I hate compilers

Reproducible builds & compiler determinism

  • Strong disagreement over how important reproducible builds are.
    • Pro side: needed to verify distro binaries (e.g., xz), check GPL compliance, support military or high‑assurance users who recompile and compare hashes, and give auditors proof that a shipped binary corresponds to reviewed code.
    • Skeptical side: sees these as mostly theoretical; prefers signatures and CI traceability over bit‑identical outputs; argues users who care should build from source themselves.
  • Concrete issues:
    • Non‑deterministic compiler behavior due to data structures with pointer-based or undefined iteration order (e.g., LLVM’s DenseMap) and ASLR affecting internal layout; suggested fixes involve deterministic containers (MapVector) and treating this as compiler bugs.
    • Timestamps and build‑time macros like __DATE__/__TIME__ are cited as “easy” ways to break reproducibility. Debate over whether this is an obvious and intentional tradeoff or an easy accidental footgun; some argue such macros don’t belong in compilers.
  • Nix/Guix:
    • Praised for hermetic build environments (e.g., fixing time via SOURCE_DATE_EPOCH, input hashing).
    • Others note they don’t solve compiler bugs or concurrency‑dependent non‑determinism.

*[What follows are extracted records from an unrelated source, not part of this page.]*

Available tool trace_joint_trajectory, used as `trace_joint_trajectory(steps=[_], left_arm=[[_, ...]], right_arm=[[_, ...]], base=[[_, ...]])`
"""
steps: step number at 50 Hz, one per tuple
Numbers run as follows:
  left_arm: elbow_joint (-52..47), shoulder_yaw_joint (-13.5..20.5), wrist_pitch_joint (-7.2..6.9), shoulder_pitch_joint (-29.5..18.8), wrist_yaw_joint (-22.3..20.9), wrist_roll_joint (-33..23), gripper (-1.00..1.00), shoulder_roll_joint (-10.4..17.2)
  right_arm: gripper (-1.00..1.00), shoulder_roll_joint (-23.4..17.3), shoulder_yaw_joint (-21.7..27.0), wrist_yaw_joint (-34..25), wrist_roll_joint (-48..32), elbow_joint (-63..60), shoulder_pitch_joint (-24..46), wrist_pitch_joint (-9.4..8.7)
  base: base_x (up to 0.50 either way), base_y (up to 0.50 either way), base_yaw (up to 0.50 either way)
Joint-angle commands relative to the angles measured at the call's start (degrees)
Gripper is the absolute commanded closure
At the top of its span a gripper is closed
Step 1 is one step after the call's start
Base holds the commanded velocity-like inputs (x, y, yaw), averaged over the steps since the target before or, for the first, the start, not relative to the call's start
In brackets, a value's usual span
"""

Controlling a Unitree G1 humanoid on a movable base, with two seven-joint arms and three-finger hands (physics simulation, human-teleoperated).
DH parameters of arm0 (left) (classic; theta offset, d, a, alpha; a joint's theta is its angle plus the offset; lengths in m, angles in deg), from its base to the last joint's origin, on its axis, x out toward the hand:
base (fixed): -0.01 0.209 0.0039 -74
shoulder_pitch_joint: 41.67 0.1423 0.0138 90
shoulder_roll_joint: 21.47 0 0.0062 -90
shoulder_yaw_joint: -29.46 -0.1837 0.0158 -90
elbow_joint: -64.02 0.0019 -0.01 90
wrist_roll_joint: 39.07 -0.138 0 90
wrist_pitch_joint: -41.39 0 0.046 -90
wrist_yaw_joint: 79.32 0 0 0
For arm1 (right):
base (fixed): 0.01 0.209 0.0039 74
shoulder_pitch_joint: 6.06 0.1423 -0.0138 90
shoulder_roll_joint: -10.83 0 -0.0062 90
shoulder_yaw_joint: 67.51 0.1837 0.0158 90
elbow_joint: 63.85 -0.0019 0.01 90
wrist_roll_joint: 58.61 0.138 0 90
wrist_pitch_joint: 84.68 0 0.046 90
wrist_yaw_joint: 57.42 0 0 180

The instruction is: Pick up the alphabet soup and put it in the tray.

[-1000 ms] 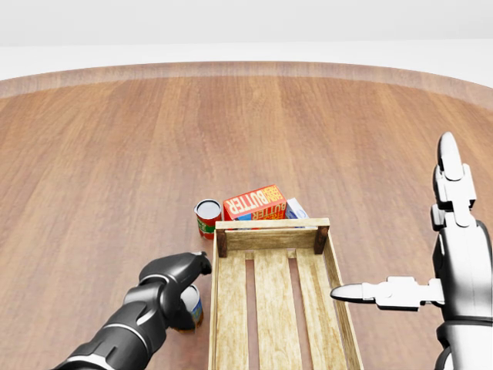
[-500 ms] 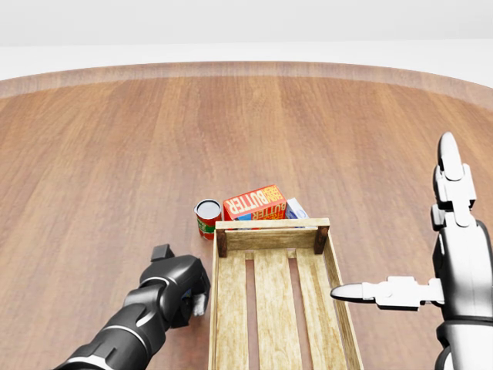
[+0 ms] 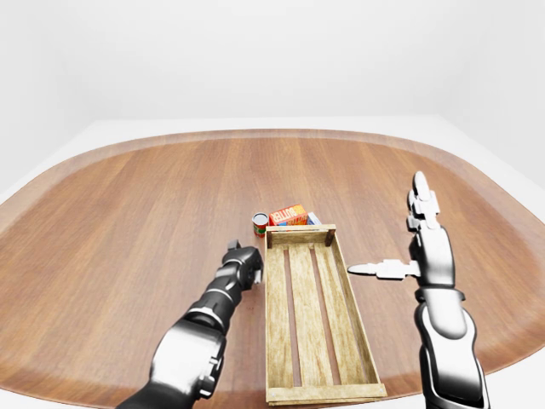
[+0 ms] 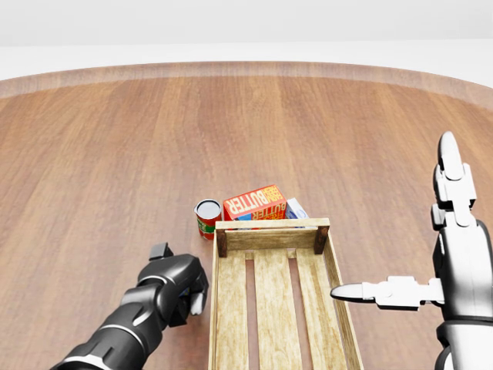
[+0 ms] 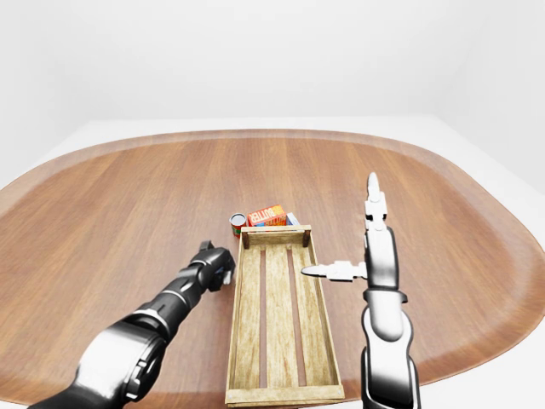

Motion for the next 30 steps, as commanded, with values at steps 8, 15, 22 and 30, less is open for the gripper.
trace_joint_trajectory(steps=[8, 15, 22, 30], left_arm=[[-1.4, -0.4, 0.77, -0.7, 0.3, 0.4, 1.00, 1.4], [-2.4, -0.2, 0.97, -0.8, 0.4, 1.8, 1.00, 1.9], [-4.9, -0.8, 1.68, -0.4, -1.2, 2.8, 1.00, 2.2], [-9.7, -0.7, 0.78, -0.8, -3.9, 4.2, 1.00, 3.4]], right_arm=[[-1.00, 0.1, -0.2, -0.2, -0.1, 0.7, -0.2, 0.00], [-1.00, 0.1, -0.2, -0.2, 0.0, 0.6, -0.2, 0.00], [-1.00, 0.1, -0.4, -0.1, -0.1, 1.1, -0.1, 0.00], [-1.00, 0.1, -0.6, 0.0, -0.2, 1.5, 0.0, 0.00]], base=[[0.00, 0.00, 0.00], [0.00, 0.00, 0.00], [0.00, 0.00, 0.00], [0.00, 0.00, 0.00]])
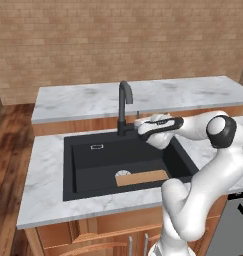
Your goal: Turn on the sink faucet with hot water and rinse the cutting board for ten seconds, then turn off the faucet. Push the cutting board to reach the water if necessary.
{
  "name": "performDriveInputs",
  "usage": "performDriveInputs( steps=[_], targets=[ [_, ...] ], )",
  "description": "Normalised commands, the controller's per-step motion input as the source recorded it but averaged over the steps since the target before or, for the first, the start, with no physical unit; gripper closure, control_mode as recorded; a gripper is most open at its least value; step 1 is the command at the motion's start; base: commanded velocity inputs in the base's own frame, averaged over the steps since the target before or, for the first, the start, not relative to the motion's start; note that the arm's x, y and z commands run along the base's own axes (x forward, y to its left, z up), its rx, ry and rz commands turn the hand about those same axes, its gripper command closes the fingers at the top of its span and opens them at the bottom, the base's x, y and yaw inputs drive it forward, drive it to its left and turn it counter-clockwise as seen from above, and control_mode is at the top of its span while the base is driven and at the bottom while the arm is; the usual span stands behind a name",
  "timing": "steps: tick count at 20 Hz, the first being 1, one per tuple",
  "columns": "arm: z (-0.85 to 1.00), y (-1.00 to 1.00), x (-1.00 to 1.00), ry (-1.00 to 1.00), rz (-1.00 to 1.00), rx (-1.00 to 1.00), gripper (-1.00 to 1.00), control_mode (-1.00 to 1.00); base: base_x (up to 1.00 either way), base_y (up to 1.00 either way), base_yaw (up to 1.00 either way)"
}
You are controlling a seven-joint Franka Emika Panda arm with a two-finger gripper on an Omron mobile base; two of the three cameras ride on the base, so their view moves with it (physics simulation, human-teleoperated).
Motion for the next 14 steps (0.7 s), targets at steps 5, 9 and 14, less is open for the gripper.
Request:
performDriveInputs(
  steps=[5, 9, 14],
  targets=[
    [-0.01, 0.00, 0.15, -0.01, -0.01, 0.00, -1.00, -1.00, 0.00, 0.00, 0.00],
    [0.00, 0.00, 0.15, 0.00, -0.05, 0.00, -1.00, -1.00, 0.00, 0.00, 0.00],
    [0.00, 0.00, 0.14, 0.00, -0.06, 0.00, -1.00, -1.00, 0.00, 0.00, 0.00]
  ],
)
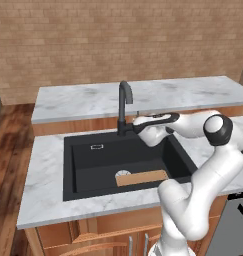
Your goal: Turn on the sink faucet with hot water and rinse the cutting board for ten seconds, then turn off the faucet. Push the cutting board to reach the water if necessary.
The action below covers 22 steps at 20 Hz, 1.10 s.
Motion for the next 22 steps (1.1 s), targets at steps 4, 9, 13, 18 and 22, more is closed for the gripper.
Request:
performDriveInputs(
  steps=[4, 9, 13, 18, 22],
  targets=[
    [0.00, 0.00, 0.13, 0.00, -0.04, 0.00, -1.00, -1.00, 0.00, 0.00, 0.00],
    [0.00, 0.00, 0.11, 0.00, 0.00, 0.00, -1.00, -1.00, 0.00, 0.00, 0.00],
    [0.00, 0.00, 0.11, 0.00, 0.00, 0.00, -1.00, -1.00, 0.00, 0.00, 0.00],
    [0.00, 0.00, 0.15, 0.00, 0.00, 0.00, -1.00, -1.00, 0.00, 0.00, 0.00],
    [-0.02, 0.00, 0.15, 0.00, 0.00, 0.00, -1.00, -1.00, 0.00, 0.00, 0.00]
  ],
)
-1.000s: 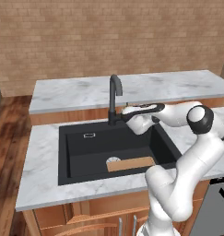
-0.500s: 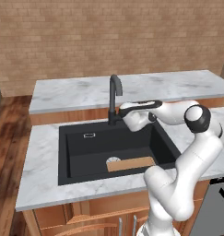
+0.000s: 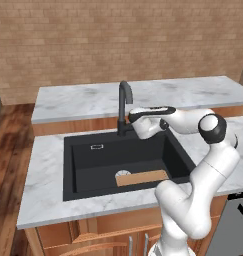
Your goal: Turn on the sink faucet with hot water and rinse the cutting board for ten seconds, then turn off the faucet. Push the cutting board to reach the water if necessary.
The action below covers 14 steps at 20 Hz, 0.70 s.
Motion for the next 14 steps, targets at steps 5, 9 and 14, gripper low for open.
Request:
performDriveInputs(
  steps=[5, 9, 14],
  targets=[
    [-0.02, 0.00, 0.15, 0.00, 0.00, 0.00, -1.00, -1.00, 0.00, 0.00, 0.00],
    [-0.03, 0.00, 0.13, 0.00, 0.00, 0.00, -1.00, -1.00, 0.00, 0.00, 0.00],
    [-0.02, 0.00, 0.15, 0.00, 0.00, 0.00, -1.00, -1.00, 0.00, 0.00, 0.00]
  ],
)
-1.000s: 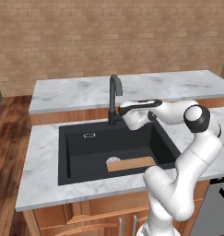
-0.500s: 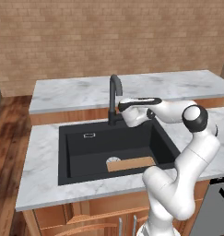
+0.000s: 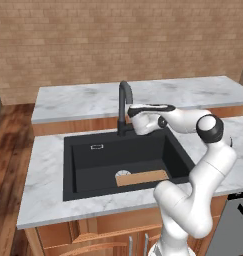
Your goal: Turn on the sink faucet with hot water and rinse the cutting board for ten seconds, then turn off the faucet. Push the cutting board to reach the water if necessary.
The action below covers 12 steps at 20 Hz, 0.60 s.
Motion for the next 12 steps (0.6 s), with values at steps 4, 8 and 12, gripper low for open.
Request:
performDriveInputs(
  steps=[4, 8, 12],
  targets=[
    [0.00, 0.00, 0.15, 0.00, 0.00, 0.00, -1.00, -1.00, 0.00, 0.00, 0.00],
    [-0.02, 0.00, 0.07, 0.00, 0.00, 0.00, -1.00, -1.00, 0.00, 0.00, 0.00],
    [0.00, 0.00, 0.00, 0.00, 0.00, 0.00, -1.00, -1.00, 0.00, 0.00, 0.00]
  ],
)
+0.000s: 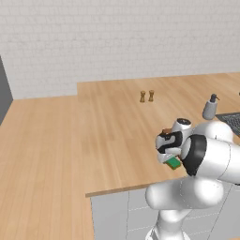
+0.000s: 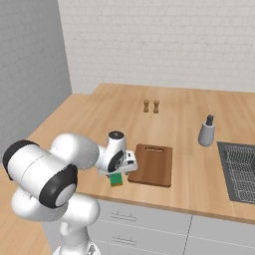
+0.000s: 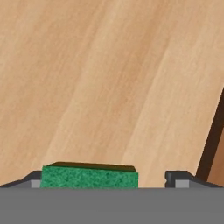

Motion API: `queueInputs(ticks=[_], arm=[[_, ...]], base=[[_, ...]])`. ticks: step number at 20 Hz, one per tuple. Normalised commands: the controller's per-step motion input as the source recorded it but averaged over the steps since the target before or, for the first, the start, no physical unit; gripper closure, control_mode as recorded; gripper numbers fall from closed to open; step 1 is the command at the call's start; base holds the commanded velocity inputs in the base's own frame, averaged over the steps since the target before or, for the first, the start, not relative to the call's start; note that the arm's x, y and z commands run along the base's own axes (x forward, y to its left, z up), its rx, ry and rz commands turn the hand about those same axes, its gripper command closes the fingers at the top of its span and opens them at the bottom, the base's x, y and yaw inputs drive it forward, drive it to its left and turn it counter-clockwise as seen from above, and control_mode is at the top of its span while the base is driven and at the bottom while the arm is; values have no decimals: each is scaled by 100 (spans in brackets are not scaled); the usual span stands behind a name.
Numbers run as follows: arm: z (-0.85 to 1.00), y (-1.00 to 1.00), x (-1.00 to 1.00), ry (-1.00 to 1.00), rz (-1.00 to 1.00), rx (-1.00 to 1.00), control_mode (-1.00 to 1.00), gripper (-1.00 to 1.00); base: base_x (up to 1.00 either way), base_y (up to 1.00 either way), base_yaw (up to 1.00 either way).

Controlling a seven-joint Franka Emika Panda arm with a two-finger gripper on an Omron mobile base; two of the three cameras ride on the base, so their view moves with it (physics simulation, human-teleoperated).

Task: Pick up the sponge from the counter and clean the cutting board by briefly scrubbing or pressing down on the cutting board. Once finished, release the sponge.

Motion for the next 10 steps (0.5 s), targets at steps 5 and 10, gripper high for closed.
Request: queueInputs(ticks=[5, 10], arm=[[-42, 0, -9, 1, 0, 0, -100, -100], [-58, 0, -18, 8, 0, 0, -100, -100]], base=[[0, 0, 0], [0, 0, 0]])
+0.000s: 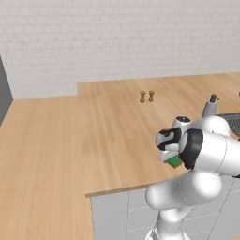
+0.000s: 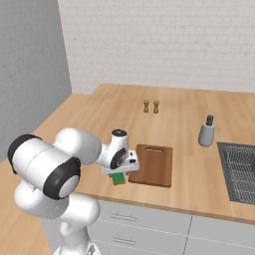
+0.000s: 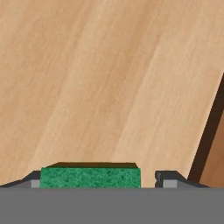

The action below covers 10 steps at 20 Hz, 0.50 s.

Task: Pick up the sponge from the counter and clean the cutting board by briefly scrubbing or pressing down on the cutting board. Once finished, release the sponge.

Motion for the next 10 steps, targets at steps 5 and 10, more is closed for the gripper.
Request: queueInputs(ticks=[5, 10], arm=[[-65, 3, -32, 11, 0, 0, -100, 100], [7, 11, -10, -1, 0, 0, -100, 100]], base=[[0, 0, 0], [0, 0, 0]])
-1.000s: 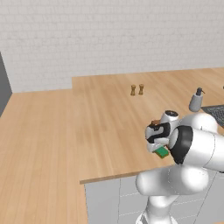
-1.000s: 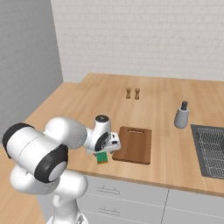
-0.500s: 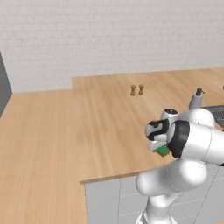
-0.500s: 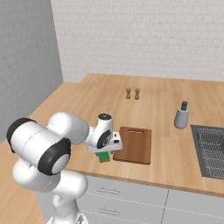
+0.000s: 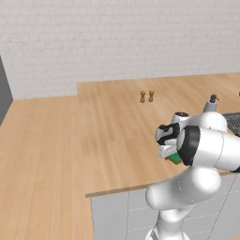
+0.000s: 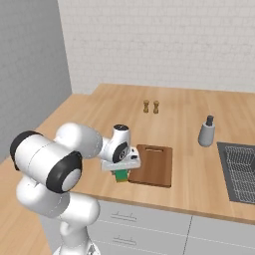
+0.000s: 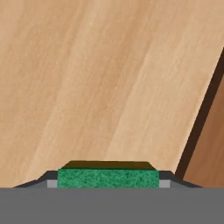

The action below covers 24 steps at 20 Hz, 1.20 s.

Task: Pick up the sponge from the counter and clean the cutting board by briefly scrubbing or pressing down on the cutting board. Once finished, release the sponge.

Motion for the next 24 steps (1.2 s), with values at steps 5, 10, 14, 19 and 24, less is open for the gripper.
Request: queueInputs(ticks=[5, 10, 14, 19, 24], arm=[[72, 0, -6, -19, 0, 0, -100, 100], [66, -16, 30, -23, 0, 0, -100, 100], [0, -3, 3, 0, 0, 0, -100, 100], [0, -43, 60, 0, 0, 0, -100, 100], [-1, -36, 61, 0, 0, 0, -100, 100]], base=[[0, 0, 0], [0, 0, 0], [0, 0, 0], [0, 0, 0], [0, 0, 0]])
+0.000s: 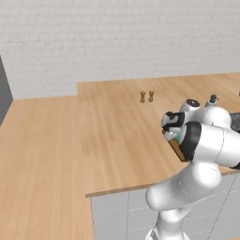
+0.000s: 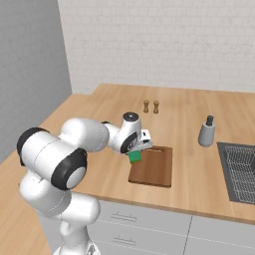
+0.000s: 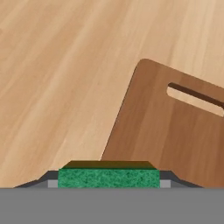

LLMs, binaries, and compilers

  • One line of discussion suggests training LLMs directly on binaries to generate machine code.
  • Most responses are skeptical:
    • Small binary perturbations break executables; there is no “plausible” binary.
    • LLMs struggle with counting and fine‑grained precision (e.g., exact jump offsets), even if they do well at high‑level or vague tasks.
    • Any serious harness would end up reintroducing compiler/assembler‑like structure.
  • Side debate about “hard” vs “easy” tasks for humans vs LLMs and the relevance of Moravec’s paradox.

Low-level vs high-level environments

  • One view: low‑level work is highly environment‑specific (hardware, CPU generations, vendor protocols), full of hidden assumptions; LLMs therefore struggle more there than at high‑level “wrapping.”
  • Counterview: simple, dependency‑light procedural code is relatively stable compared to fast‑churning web frameworks; discussion over what counts as “low‑level” (C + OS libs vs GUI/web frameworks).

Anubis proof‑of‑work protection

  • Critics liken client‑side PoW challenges to malware or crypto miners: wasted energy, accessibility concerns, and limited deterrence against large AI companies with ample compute.
  • Supporters frame it as a necessary “nuclear option” to throttle abusive scrapers and keep hosting costs manageable, with challenge difficulty adapted to client signals (residential IP, behavior).
  • Some propose making PoW do “useful work” (crypto, protein folding), but others worry this would be seen as botnet‑like; technical hurdles (data size, coordination) are noted.